Re: Joins on TID - Mailing list pgsql-hackers

From Edmund Horner
Subject Re: Joins on TID
Date
Msg-id CAMyN-kDT=RN-xpZpynbK0NC8VJGLs2odxTPz7=fcCaW0bizr1A@mail.gmail.com
Whole thread Raw
In response to Joins on TID  (Tom Lane <tgl@sss.pgh.pa.us>)
Responses Re: Joins on TID  (Tom Lane <tgl@sss.pgh.pa.us>)
List pgsql-hackers
On Sat, 22 Dec 2018 at 12:34, Tom Lane <tgl@sss.pgh.pa.us> wrote:
> I decided to spend an afternoon seeing exactly how much work would be
> needed to support parameterized TID scans, ie nestloop-with-inner-TID-
> scan joins, as has been speculated about before, most recently here:
>
>
https://www.postgresql.org/message-id/flat/CAMqTPq%3DhNg0GYFU0X%2BxmuKy8R2ARk1%2BA_uQpS%2BMnf71MYpBKzg%40mail.gmail.com
>
> It turns out it's not that bad, less than 200 net new lines of code
> (all of it in the planner; the executor seems to require no work).
>
> Much of the code churn is because tidpath.c is so ancient and crufty.
> It was mostly ignoring the RestrictInfo infrastructure, in particular
> emitting the list of tidquals as just bare clauses not RestrictInfos.
> I had to change that in order to avoid inefficiencies in some places.

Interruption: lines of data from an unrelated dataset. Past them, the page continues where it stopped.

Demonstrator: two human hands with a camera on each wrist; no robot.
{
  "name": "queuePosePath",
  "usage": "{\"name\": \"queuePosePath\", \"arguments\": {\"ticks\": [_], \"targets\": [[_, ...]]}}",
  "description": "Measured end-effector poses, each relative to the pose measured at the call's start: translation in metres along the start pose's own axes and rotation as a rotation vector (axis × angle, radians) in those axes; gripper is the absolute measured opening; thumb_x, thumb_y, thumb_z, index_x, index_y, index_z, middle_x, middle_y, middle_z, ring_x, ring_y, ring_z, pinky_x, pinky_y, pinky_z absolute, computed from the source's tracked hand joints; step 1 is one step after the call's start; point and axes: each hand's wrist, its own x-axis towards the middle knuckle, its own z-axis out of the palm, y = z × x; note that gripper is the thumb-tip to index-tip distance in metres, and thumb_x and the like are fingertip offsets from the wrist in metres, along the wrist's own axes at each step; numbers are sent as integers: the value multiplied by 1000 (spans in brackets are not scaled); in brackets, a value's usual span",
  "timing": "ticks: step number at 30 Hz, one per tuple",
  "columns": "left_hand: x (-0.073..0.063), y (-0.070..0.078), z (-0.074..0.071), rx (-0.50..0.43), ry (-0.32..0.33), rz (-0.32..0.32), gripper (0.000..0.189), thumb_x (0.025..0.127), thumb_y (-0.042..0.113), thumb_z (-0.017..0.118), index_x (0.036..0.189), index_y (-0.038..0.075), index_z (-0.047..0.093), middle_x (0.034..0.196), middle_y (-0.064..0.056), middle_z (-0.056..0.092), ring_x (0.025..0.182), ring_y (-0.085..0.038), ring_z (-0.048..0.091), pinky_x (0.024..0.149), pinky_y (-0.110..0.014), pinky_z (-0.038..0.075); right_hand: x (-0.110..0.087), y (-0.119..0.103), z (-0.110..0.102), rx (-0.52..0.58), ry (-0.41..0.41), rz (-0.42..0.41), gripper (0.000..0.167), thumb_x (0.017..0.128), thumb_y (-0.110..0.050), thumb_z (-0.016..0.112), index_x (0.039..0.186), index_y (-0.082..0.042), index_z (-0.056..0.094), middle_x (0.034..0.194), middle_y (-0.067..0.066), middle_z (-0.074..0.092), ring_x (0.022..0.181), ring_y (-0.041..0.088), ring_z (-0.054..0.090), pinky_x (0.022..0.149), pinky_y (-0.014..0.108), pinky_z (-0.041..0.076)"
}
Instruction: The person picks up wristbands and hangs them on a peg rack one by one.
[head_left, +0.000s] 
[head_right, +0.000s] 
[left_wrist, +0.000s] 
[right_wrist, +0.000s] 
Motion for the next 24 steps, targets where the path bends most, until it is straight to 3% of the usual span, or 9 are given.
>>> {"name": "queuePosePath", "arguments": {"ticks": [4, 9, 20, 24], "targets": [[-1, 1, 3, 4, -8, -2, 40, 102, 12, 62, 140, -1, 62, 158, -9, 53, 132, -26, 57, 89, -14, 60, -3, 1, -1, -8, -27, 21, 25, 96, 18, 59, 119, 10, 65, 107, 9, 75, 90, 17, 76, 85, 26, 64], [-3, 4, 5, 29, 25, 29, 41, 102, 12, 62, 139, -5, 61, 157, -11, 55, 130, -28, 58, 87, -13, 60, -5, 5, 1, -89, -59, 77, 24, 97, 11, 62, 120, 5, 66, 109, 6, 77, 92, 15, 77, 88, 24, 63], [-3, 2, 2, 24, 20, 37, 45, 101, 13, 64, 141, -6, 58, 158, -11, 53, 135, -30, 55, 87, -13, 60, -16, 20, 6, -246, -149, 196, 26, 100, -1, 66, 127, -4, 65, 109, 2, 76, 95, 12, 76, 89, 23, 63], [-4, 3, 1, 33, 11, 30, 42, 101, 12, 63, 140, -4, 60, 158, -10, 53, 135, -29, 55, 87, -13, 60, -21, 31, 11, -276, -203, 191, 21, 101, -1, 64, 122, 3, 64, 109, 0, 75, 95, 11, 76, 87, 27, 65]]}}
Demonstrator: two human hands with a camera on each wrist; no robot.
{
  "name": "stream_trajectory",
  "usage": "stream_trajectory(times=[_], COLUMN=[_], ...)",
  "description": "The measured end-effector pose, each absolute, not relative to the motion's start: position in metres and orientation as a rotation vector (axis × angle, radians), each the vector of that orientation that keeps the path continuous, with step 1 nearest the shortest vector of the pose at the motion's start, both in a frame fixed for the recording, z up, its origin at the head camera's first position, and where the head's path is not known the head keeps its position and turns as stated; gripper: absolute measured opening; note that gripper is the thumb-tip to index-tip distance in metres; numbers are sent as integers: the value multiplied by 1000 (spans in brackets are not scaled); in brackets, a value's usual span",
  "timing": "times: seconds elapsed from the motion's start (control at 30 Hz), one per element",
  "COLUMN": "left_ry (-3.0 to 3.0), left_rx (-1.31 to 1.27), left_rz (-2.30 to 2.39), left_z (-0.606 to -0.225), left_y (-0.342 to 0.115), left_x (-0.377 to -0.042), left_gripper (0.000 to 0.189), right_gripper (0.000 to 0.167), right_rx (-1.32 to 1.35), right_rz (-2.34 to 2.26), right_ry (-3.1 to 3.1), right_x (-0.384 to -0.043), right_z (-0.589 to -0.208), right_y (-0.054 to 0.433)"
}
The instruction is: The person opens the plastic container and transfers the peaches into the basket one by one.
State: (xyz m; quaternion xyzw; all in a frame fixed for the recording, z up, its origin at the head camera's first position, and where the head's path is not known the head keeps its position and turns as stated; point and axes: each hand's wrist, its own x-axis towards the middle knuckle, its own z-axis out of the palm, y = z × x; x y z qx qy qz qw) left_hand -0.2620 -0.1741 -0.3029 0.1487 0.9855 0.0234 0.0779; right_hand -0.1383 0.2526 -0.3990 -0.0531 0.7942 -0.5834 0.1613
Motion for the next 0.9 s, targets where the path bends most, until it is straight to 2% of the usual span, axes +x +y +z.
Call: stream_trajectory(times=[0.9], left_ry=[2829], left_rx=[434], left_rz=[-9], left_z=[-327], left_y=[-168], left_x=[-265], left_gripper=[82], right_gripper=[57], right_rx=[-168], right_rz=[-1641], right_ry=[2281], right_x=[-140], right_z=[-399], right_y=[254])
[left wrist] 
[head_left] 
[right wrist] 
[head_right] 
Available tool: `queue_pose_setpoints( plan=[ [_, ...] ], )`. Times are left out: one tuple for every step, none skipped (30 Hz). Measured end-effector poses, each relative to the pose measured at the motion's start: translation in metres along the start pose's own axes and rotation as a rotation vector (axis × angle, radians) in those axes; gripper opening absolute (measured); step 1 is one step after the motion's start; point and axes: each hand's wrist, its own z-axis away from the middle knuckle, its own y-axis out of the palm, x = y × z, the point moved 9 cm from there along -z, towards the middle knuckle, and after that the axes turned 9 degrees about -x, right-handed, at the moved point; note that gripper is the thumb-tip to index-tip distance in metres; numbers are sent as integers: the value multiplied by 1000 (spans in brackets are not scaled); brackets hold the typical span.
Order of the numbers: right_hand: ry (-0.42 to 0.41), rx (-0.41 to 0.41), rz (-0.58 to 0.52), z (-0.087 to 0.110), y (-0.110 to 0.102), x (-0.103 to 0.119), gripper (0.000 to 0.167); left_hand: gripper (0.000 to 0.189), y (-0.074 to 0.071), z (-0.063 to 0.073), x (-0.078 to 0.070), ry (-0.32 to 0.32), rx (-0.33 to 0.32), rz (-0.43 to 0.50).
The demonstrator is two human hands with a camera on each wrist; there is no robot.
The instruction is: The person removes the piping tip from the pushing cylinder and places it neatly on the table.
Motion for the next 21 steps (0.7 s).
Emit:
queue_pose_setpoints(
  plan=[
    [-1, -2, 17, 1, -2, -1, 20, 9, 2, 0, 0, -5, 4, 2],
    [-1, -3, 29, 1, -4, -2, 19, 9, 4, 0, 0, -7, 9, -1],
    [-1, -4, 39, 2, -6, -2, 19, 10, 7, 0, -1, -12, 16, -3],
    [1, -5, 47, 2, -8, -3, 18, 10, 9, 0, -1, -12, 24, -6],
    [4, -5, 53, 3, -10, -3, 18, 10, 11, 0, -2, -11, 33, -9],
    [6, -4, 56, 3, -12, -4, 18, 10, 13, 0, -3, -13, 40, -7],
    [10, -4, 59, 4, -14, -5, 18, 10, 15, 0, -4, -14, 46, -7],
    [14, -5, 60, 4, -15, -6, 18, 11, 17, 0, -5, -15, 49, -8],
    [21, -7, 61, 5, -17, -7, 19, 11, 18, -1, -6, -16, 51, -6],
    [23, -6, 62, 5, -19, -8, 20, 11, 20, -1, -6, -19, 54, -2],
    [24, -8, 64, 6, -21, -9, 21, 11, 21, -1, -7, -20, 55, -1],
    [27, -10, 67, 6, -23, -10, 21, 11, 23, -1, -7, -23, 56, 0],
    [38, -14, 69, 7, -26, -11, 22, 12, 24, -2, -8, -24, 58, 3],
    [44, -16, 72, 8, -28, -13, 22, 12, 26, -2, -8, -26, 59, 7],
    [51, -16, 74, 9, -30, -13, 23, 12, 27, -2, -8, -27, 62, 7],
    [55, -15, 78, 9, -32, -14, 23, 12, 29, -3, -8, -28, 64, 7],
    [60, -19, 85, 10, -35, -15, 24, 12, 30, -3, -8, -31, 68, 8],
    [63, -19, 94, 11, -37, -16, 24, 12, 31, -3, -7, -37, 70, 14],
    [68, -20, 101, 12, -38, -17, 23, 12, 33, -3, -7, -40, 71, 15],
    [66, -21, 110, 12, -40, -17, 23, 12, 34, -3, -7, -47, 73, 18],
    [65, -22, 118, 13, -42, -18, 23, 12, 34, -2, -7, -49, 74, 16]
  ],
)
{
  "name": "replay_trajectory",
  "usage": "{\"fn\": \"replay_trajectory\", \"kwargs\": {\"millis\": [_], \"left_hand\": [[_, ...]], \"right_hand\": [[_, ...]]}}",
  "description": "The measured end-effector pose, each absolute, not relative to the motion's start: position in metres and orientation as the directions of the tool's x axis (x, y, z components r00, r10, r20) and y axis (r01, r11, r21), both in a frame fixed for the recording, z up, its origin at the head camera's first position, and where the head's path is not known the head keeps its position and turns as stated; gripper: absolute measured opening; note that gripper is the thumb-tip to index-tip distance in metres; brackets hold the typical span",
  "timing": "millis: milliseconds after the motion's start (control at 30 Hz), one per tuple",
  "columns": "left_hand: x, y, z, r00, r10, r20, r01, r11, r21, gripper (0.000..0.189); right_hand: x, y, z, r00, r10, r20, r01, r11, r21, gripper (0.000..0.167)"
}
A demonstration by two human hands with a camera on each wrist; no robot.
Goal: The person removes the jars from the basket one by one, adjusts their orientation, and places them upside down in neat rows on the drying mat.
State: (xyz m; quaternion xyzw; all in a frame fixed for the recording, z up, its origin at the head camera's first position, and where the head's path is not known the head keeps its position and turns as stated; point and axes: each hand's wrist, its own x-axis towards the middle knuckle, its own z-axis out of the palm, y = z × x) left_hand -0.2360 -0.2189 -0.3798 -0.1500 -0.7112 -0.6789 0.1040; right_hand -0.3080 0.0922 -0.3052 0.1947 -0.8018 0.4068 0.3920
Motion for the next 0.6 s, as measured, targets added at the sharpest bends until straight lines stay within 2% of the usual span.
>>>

It seems good, and I can see you've committed it now.  (I should have
commented sooner, but it's the big summer holiday period here, which
means I have plenty of time to work on PostgreSQL, but none of my
usual resources.  In any case, I was going to say "this looks useful
and not too complicated, please go ahead".)

I did notice that multiple tidquals are no longer removed from scan_clauses:

EXPLAIN SELECT * FROM pg_class WHERE ctid = '(1,1)' OR ctid = '(2,2)';

 Tid Scan on pg_class  (cost=0.01..8.03 rows=2 width=265)
   TID Cond: ((ctid = '(1,1)'::tid) OR (ctid = '(2,2)'::tid))
   Filter: ((ctid = '(1,1)'::tid) OR (ctid = '(2,2)'::tid))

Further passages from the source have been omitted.